§ What needs to be done:
Nothing but an exact copy of the data should be output.

§ Information shown:

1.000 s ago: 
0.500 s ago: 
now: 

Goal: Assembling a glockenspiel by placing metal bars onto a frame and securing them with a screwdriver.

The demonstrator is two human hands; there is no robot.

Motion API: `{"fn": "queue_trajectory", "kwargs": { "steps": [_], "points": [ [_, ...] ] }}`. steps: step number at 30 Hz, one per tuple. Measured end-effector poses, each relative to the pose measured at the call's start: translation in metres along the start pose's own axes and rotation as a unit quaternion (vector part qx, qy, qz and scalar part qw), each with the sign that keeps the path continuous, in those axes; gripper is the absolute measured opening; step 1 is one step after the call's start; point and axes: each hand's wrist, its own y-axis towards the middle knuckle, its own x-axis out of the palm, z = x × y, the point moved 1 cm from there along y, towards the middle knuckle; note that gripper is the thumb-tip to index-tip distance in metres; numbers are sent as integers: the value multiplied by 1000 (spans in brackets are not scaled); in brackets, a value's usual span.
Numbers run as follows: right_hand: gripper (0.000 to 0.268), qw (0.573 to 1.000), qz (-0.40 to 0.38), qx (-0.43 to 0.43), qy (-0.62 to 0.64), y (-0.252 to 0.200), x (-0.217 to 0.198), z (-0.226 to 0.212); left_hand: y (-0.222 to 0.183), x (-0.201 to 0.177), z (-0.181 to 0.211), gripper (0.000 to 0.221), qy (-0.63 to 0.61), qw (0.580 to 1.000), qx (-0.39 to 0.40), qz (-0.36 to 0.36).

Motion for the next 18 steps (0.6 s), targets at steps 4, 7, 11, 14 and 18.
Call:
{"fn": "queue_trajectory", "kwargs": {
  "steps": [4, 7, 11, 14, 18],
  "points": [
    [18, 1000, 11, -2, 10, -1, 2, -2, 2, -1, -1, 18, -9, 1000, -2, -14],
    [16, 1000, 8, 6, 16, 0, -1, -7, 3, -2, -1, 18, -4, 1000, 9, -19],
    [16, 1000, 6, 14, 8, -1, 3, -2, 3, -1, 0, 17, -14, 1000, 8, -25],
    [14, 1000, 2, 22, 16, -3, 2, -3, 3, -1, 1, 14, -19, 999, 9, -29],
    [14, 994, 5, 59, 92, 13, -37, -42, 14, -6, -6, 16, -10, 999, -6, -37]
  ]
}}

§ Task answer:
1.000 s ago: 
0.500 s ago: 
now: 

Goal: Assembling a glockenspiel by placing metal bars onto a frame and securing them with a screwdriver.

The demonstrator is two human hands; there is no robot.

Motion API: `{"fn": "queue_trajectory", "kwargs": { "steps": [_], "points": [ [_, ...] ] }}`. steps: step number at 30 Hz, one per tuple. Measured end-effector poses, each relative to the pose measured at the call's start: translation in metres along the start pose's own axes and rotation as a unit quaternion (vector part qx, qy, qz and scalar part qw), each with the sign that keeps the path continuous, in those axes; gripper is the absolute measured opening; step 1 is one step after the call's start; point and axes: each hand's wrist, its own y-axis towards the middle knuckle, its own x-axis out of the palm, z = x × y, the point moved 1 cm from there along y, towards the middle knuckle; note that gripper is the thumb-tip to index-tip distance in metres; numbers are sent as integers: the value multiplied by 1000 (spans in brackets are not scaled); in brackets, a value's usual span.
Numbers run as follows: right_hand: gripper (0.000 to 0.268), qw (0.573 to 1.000), qz (-0.40 to 0.38), qx (-0.43 to 0.43), qy (-0.62 to 0.64), y (-0.252 to 0.200), x (-0.217 to 0.198), z (-0.226 to 0.212); left_hand: y (-0.222 to 0.183), x (-0.201 to 0.177), z (-0.181 to 0.211), gripper (0.000 to 0.221), qy (-0.63 to 0.61), qw (0.580 to 1.000), qx (-0.39 to 0.40), qz (-0.36 to 0.36).

Motion for the next 18 steps (0.6 s), targets at steps 4, 7, 11, 14 and 18.
Call:
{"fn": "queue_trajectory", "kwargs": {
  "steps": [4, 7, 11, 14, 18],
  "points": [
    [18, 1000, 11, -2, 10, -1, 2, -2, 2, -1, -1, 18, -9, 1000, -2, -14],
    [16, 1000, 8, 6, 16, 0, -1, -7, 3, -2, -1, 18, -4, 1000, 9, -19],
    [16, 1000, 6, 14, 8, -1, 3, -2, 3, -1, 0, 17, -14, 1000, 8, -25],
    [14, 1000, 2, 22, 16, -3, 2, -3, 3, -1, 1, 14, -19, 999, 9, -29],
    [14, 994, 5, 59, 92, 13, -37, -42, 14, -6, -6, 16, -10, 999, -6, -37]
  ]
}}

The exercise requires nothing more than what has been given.